Conclusions. The measurement of DHEAS levels by both methods has low specificity. Androstenedione and total testosterone measured by LC-MS/MS had the highest sensitivity and specificity in PCOS.

Keywords: hyperandrogenism, liquid chromatography – tandem mass spectrometry, premature adrenarche, polycystic ovary syndrome

Introduction

Hyperandrogenism is a clinical condition caused by excessively high levels of androgen hormones, which result from increased ovarian, adrenal, or peripheral androgen production.1 The etiology of hyperandrogenism varies between the prepubertal and pubertal periods.
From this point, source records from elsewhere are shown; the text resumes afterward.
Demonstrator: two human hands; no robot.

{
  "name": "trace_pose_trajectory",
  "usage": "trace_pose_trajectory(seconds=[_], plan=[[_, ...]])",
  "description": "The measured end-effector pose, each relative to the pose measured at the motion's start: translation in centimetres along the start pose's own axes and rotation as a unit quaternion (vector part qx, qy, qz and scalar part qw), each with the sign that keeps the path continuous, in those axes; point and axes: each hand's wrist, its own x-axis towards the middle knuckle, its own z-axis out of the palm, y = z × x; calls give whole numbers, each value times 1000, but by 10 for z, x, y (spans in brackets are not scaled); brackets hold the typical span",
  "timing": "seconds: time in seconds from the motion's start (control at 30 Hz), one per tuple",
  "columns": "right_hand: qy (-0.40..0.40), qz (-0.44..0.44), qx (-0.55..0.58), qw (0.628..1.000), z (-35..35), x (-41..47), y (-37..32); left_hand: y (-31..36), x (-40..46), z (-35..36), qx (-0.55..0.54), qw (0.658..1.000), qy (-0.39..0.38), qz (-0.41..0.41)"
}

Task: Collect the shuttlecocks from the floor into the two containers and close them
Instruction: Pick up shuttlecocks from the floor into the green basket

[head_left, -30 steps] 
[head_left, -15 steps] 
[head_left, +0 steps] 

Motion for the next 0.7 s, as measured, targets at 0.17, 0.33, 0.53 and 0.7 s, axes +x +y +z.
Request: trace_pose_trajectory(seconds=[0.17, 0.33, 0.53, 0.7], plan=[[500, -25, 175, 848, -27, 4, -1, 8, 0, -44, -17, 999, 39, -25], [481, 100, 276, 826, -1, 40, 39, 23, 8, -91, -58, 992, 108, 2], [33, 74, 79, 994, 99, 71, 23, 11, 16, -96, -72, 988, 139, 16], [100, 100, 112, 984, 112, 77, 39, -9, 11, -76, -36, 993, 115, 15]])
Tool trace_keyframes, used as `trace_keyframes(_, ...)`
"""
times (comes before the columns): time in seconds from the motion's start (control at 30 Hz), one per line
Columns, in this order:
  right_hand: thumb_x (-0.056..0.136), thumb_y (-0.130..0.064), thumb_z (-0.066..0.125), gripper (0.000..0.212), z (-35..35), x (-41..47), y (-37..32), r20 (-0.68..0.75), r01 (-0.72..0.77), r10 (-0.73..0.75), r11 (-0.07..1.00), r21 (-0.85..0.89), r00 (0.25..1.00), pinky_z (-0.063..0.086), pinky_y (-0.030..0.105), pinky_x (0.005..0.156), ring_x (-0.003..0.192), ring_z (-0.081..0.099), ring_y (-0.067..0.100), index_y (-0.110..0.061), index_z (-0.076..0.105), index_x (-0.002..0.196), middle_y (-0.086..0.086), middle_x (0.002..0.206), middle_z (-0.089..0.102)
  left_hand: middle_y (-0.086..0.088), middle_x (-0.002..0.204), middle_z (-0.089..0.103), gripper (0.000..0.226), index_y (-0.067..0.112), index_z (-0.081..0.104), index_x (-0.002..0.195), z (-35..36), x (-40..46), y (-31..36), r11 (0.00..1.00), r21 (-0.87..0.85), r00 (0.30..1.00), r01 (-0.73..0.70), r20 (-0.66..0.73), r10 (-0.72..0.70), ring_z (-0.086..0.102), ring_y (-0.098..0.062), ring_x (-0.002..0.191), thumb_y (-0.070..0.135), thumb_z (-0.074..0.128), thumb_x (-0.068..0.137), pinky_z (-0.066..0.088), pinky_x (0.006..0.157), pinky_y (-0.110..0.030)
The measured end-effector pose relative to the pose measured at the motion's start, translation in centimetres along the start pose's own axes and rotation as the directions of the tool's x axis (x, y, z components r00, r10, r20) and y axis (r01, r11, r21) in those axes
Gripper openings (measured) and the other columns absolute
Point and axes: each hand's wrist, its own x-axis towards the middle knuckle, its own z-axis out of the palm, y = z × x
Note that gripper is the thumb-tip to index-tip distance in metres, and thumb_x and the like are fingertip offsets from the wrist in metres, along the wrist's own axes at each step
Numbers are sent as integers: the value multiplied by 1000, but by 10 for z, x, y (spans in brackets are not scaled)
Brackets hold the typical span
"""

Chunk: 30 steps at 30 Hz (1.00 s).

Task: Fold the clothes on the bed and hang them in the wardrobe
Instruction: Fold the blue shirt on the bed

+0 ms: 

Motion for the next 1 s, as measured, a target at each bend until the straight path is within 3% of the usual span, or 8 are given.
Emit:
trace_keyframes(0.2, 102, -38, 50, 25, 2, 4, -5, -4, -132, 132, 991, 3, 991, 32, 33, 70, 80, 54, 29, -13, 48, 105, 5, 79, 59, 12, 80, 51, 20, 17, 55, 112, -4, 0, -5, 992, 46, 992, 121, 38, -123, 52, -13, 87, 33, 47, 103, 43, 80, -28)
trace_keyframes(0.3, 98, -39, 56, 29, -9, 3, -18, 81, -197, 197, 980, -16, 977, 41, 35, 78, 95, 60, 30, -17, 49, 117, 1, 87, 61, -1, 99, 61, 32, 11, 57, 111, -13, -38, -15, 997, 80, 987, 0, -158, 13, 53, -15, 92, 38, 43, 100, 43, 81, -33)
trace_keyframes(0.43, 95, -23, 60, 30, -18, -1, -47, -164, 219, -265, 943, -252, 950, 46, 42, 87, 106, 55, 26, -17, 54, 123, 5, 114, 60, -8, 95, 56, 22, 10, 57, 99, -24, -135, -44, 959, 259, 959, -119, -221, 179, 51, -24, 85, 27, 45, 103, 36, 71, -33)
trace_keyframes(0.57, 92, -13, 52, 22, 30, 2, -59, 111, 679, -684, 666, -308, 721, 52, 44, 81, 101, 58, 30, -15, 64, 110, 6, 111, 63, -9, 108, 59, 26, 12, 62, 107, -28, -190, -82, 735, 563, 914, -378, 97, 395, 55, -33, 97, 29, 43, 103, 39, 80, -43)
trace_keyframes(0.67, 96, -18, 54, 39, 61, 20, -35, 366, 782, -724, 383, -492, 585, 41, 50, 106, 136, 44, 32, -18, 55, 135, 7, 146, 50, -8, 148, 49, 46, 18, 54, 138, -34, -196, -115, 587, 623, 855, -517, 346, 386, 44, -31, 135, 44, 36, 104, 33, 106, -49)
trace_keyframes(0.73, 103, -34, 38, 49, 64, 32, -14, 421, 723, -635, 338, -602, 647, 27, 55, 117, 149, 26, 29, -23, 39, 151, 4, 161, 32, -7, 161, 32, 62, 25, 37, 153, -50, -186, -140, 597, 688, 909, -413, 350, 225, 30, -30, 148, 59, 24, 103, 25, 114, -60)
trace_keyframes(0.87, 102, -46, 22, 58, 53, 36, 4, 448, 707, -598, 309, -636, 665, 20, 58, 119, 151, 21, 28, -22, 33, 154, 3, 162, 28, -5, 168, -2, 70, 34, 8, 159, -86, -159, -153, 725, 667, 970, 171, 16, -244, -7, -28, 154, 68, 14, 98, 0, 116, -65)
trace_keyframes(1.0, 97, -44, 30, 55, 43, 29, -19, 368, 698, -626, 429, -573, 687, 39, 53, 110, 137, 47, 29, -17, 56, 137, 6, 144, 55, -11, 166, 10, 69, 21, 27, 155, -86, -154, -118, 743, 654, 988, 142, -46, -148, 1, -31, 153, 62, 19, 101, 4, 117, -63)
The primary cause of prepubertal hyperandrogenism is premature adrenarche (PA). In girls, PA typically presents with clinical signs before the age of 8 years, including early axillary and pubic hair growth, apocrine body odor, greasy hair, acne, and transient growth acceleration. Adrenarche is characterized by increased adrenal androgen hormone precursors, primarily dehydroepiandrosterone (DHEA) and its sulfate form (DHEAS). A serum DHEAS level exceeding 40 µg/dL is accepted as a biochemical marker of adrenarche. It is essential to exclude other pathological causes of androgen excess, such as non-classical congenital adrenal hyperplasia (NCCAH), precocious puberty, and androgen-producing tumors, and exogenous androgen exposure.2,3

After the onset of puberty, polycystic ovary syndrome (PCOS) emerges as the most common cause of hyperandrogenism. The primary symptoms of PCOS include menstrual irregularities and hyperandrogenism symptoms such as treatment-resistant acne and hirsutism.4 The international consensus on diagnostic criteria for PCOS involves identifying evidence of ovulatory dysfunction through abnormal menstrual patterns, along with clinical and biochemical hyperandrogenism. Clinicians should first evaluate total or free testosterone levels to assess biochemical hyperandrogenism. In cases with normal testosterone levels, it is recommended that DHEA and androstenedione (AS) be measured secondarily.5 However, it should be noted that biochemical hyperandrogenism is not essential for the diagnosis of PCOS mainly as there is no consistent correlation between clinical and biochemical hyperandrogenism.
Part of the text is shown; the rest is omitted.